Could you repeat the data word for word while skipping the pictures?

------------

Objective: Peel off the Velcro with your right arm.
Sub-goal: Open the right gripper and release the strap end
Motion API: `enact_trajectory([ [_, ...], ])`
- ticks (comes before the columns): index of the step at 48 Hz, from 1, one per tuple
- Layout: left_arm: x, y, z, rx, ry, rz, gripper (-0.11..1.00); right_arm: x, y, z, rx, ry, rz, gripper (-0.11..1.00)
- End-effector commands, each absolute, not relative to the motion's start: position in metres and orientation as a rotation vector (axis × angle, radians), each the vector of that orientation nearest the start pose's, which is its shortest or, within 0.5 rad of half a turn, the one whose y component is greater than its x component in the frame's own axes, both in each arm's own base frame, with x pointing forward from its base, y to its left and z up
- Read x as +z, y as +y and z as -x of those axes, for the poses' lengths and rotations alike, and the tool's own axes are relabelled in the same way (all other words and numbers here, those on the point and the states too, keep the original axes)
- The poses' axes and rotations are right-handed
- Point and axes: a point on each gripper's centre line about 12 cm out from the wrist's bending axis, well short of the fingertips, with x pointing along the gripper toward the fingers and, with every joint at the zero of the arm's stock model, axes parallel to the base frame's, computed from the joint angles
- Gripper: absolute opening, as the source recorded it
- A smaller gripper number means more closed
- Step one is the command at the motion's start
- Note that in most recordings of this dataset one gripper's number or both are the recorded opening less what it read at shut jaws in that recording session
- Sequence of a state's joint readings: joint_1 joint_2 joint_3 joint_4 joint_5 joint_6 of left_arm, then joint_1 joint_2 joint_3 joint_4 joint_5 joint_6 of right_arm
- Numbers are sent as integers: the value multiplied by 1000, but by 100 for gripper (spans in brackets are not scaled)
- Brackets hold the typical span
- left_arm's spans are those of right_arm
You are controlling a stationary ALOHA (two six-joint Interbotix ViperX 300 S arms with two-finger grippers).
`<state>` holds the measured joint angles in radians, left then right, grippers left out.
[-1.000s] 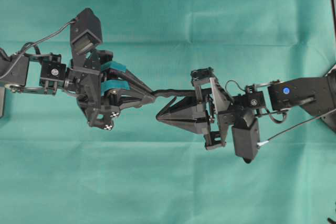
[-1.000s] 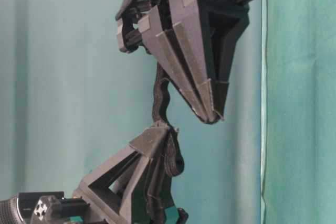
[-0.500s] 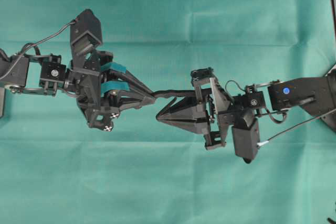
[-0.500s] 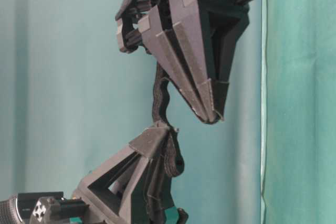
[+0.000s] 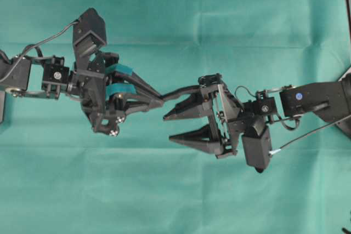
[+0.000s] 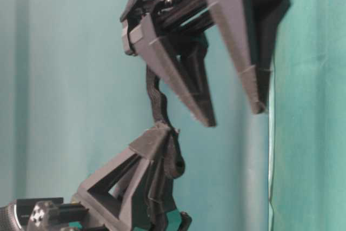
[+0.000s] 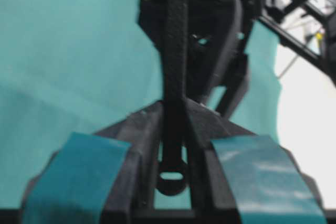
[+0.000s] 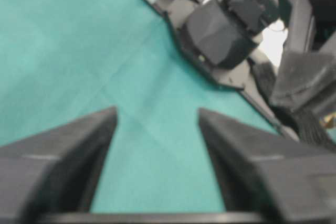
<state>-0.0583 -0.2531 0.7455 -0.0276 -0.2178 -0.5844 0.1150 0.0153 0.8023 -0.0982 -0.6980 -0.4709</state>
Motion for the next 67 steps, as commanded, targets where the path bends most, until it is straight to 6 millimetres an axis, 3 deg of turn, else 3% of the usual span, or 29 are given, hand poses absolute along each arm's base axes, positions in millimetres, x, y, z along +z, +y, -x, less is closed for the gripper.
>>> enact_trajectory([
  [1, 269, -19, -361, 26, 245, 602, 10, 209, 54, -383, 200, 22, 550, 42],
  [39, 267, -19, -357, 27, 249, 602, 10, 220, 48, -338, 189, 5, 537, 44],
  [45, 267, -19, -357, 27, 248, 602, 0, 220, 48, -333, 190, 5, 536, 44],
  [67, 264, -19, -354, 29, 254, 600, 0, 220, 47, -324, 189, 8, 532, 44],
])
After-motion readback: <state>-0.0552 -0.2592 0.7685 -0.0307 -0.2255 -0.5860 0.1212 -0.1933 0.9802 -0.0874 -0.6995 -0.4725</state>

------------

WRITTEN RESPONSE:
Objective: Peel off the Velcro with your right arm.
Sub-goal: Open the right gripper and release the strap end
Motion API: `enact_trajectory([ [_, ...], ])`
- ticks (comes before the columns): index of the step at 48 Hz, from 1, one per tuple
- Layout: left_arm: x, y, z, rx, ry, rz, gripper (-0.11..1.00); right_arm: x, y, z, rx, ry, rz, gripper (-0.11..1.00)
- End-effector commands, each absolute, not relative to the motion's start: position in metres and orientation as a rotation vector (axis × angle, radians), each the vector of that orientation nearest the start pose's, which is its shortest or, within 0.5 rad of half a turn, the one whose y component is greater than its x component in the frame's own axes, both in each arm's own base frame, with x pointing forward from its base, y to its left and z up
- Read x as +z, y as +y and z as -x of those axes, for the poses' lengths and rotations alike, and the tool's own axes are relabelled in the same way (all other words and numbers here, those on the point and the states too, keep the original axes)
- The poses' axes and rotations are right-handed
- Point and axes: a point on each gripper's centre line about 12 cm out from the wrist's bending axis, well short of the fingertips, with x pointing along the gripper toward the fingers and, with every joint at the zero of the arm's stock model, axes parallel to the base frame's, computed from the joint angles
- Gripper: absolute opening, as the source recorded it
- A smaller gripper number means more closed
- Step one is the command at the motion's start
- Note that in most recordings of this dataset one gripper's number or both are the recorded opening less what it read at shut jaws in that recording session
- Sequence of a state's joint readings: joint_1 joint_2 joint_3 joint_4 joint_5 joint_6 of left_arm, then joint_1 joint_2 joint_3 joint_4 joint_5 joint_6 of right_arm
- Numbers are sent as integers: the value multiplied by 1000, but by 100 for gripper (spans in brackets are not scaled)
- Brackets hold the typical span
- left_arm's spans are those of right_arm
You are controlling a stationary ALOHA (two six-joint Interbotix ViperX 300 S arms with two-finger grippers).
`<state>` holds the measured joint angles in radians, left then right, grippers left out.
[-1.000s] 
[-1.000s] 
[-0.500s] 
[-0.500s] 
[+0.000s] 
[+0.000s] 
[+0.000s] 
[+0.000s] 
<state>-0.0583 -0.2531 0.7455 -0.0276 -0.2178 -0.5844 0.1150 0.0153 0.8023 -0.0982 -0.6980 -0.4709</state>
Motion for the next 67 steps, as commanded, targets where the path bends most, until it is straight to 6 millimetres an axis, 3 deg of turn, else 3% of the usual span, or 29 are given, hand poses absolute along each arm's base axes, positions in millimetres, x, y, z along +z, +y, -x, less is closed for the gripper.
>>> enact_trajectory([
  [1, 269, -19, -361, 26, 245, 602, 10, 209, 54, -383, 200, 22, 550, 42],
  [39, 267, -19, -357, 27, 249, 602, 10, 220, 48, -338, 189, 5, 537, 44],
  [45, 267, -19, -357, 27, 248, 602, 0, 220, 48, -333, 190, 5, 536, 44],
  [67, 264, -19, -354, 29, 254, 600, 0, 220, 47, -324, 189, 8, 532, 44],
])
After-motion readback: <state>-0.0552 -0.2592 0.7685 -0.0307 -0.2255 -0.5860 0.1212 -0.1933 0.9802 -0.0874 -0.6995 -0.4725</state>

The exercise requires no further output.